• [What needs to be done] The answer must reproduce the listing exactly, with every picture left out.

*** Recorded data Section Begins ***

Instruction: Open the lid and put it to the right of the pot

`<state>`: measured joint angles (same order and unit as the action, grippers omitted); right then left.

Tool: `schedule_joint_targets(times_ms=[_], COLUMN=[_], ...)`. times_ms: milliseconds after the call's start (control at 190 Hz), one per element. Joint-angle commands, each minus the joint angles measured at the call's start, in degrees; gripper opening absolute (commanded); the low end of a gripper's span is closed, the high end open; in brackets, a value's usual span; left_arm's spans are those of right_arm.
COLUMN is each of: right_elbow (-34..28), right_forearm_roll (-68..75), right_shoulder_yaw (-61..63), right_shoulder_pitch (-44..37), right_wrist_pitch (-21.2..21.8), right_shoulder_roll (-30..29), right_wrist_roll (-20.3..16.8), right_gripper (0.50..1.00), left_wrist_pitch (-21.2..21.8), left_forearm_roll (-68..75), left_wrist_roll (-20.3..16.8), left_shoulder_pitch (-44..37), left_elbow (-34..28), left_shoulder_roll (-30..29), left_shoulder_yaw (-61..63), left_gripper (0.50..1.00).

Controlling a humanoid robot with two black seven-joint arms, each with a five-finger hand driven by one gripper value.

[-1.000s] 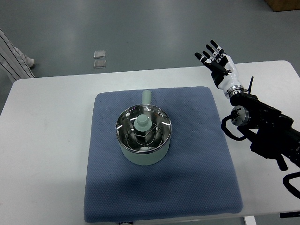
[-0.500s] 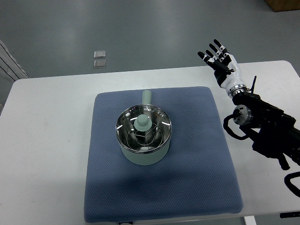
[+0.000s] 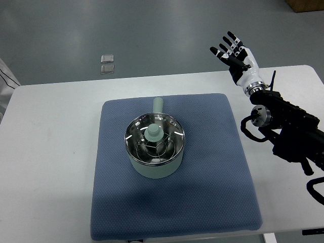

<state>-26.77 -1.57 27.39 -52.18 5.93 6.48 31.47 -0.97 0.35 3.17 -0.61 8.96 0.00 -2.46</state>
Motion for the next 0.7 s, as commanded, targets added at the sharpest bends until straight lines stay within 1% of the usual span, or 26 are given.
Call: schedule_joint_targets(times_ms=[0,158,310,473,526,531,542,610,658,663,694], right_elbow=[-0.1,-1.1,-5.4,-11.6,-11.6,-13.6,-14.1,-17.0,-17.0,-19.7,-21.0], right_forearm_roll=[-7.6,-21.5,-33.6,-47.6,-47.7,-53.0,-54.2,-60.3,-60.3,-64.7,-66.8], right_shoulder_yaw=[-0.1,-0.1,-0.1,-0.7,-0.7,-1.2,-1.4,-1.6,-1.6,-1.7,-1.8], right_shoulder_pitch=[-2.0,-4.9,-8.4,-11.7,-11.7,-13.1,-13.5,-15.0,-15.0,-16.3,-17.2], right_wrist_pitch=[0.4,2.3,5.2,8.0,8.0,8.9,9.1,10.5,10.5,12.0,13.0], right_shoulder_roll=[0.8,3.7,7.6,10.8,10.8,11.6,11.7,12.2,12.2,12.8,13.0], right_wrist_roll=[0.0,0.0,0.0,0.0,0.0,0.2,0.2,0.3,0.3,0.6,0.9], right_gripper=[0.928,0.928,0.928,0.928,0.928,0.928,0.928,0.928,0.928,0.928,0.928], left_wrist_pitch=[0.0,0.0,0.0,0.0,0.0,0.0,0.0,0.0,0.0,0.0,0.0], left_forearm_roll=[0.0,0.0,0.0,0.0,0.0,0.0,0.0,0.0,0.0,0.0,0.0], left_wrist_roll=[0.0,0.0,0.0,0.0,0.0,0.0,0.0,0.0,0.0,0.0,0.0], left_shoulder_pitch=[0.0,0.0,0.0,0.0,0.0,0.0,0.0,0.0,0.0,0.0,0.0], left_elbow=[0.0,0.0,0.0,0.0,0.0,0.0,0.0,0.0,0.0,0.0,0.0], left_shoulder_roll=[0.0,0.0,0.0,0.0,0.0,0.0,0.0,0.0,0.0,0.0,0.0], left_shoulder_yaw=[0.0,0.0,0.0,0.0,0.0,0.0,0.0,0.0,0.0,0.0,0.0], left_gripper=[1.000,1.000,1.000,1.000,1.000,1.000,1.000,1.000,1.000,1.000,1.000])
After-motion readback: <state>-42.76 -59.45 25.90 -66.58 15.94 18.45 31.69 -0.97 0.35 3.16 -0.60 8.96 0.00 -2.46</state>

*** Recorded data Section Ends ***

• [Exercise response]
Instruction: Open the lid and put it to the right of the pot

`<state>`: measured joint angles (same order and unit as the action, grippers omitted); right then left.

Tool: `schedule_joint_targets(times_ms=[_], COLUMN=[_], ...)`. times_ms: milliseconds after the call's start (control at 190 Hz), one per element. Joint-angle commands, each minus the joint angles measured at the call's start, in degrees; gripper opening absolute (commanded); the low end of a gripper's span is closed, the high end open; in brackets, a value's usual span; left_arm's spans are those of right_arm.
COLUMN is each of: right_elbow (-34..28), right_forearm_roll (-68..75), right_shoulder_yaw (-61..63), right_shoulder_pitch (-44..37), right_wrist_pitch (-21.2..21.8), right_shoulder_roll (-30..29), right_wrist_roll (-20.3..16.8), right_gripper (0.50..1.00), left_wrist_pitch (-21.2..21.8), left_forearm_roll (-68..75), left_wrist_roll (-20.3..16.8), left_shoulder_pitch (-44..37), left_elbow (-34..28), left_shoulder_roll (-30..29), left_shoulder_yaw (-61..63), left_gripper (0.50..1.00).

Controlling a humanoid robot with two black seven-joint arms, each with a five-finger hand driven by one gripper value.

[-1.000s] 
[-0.500s] 
[+0.000s] 

<state>-26.77 -1.57 27.39 -52.18 5.93 6.48 31.47 -0.97 0.35 3.17 -0.61 8.96 0.00 -2.46</state>
Motion for the next 0.7 s, as commanded, targets added at the sharpest bends until straight lines stay within 1% of the usual span, or 26 are given.
Call: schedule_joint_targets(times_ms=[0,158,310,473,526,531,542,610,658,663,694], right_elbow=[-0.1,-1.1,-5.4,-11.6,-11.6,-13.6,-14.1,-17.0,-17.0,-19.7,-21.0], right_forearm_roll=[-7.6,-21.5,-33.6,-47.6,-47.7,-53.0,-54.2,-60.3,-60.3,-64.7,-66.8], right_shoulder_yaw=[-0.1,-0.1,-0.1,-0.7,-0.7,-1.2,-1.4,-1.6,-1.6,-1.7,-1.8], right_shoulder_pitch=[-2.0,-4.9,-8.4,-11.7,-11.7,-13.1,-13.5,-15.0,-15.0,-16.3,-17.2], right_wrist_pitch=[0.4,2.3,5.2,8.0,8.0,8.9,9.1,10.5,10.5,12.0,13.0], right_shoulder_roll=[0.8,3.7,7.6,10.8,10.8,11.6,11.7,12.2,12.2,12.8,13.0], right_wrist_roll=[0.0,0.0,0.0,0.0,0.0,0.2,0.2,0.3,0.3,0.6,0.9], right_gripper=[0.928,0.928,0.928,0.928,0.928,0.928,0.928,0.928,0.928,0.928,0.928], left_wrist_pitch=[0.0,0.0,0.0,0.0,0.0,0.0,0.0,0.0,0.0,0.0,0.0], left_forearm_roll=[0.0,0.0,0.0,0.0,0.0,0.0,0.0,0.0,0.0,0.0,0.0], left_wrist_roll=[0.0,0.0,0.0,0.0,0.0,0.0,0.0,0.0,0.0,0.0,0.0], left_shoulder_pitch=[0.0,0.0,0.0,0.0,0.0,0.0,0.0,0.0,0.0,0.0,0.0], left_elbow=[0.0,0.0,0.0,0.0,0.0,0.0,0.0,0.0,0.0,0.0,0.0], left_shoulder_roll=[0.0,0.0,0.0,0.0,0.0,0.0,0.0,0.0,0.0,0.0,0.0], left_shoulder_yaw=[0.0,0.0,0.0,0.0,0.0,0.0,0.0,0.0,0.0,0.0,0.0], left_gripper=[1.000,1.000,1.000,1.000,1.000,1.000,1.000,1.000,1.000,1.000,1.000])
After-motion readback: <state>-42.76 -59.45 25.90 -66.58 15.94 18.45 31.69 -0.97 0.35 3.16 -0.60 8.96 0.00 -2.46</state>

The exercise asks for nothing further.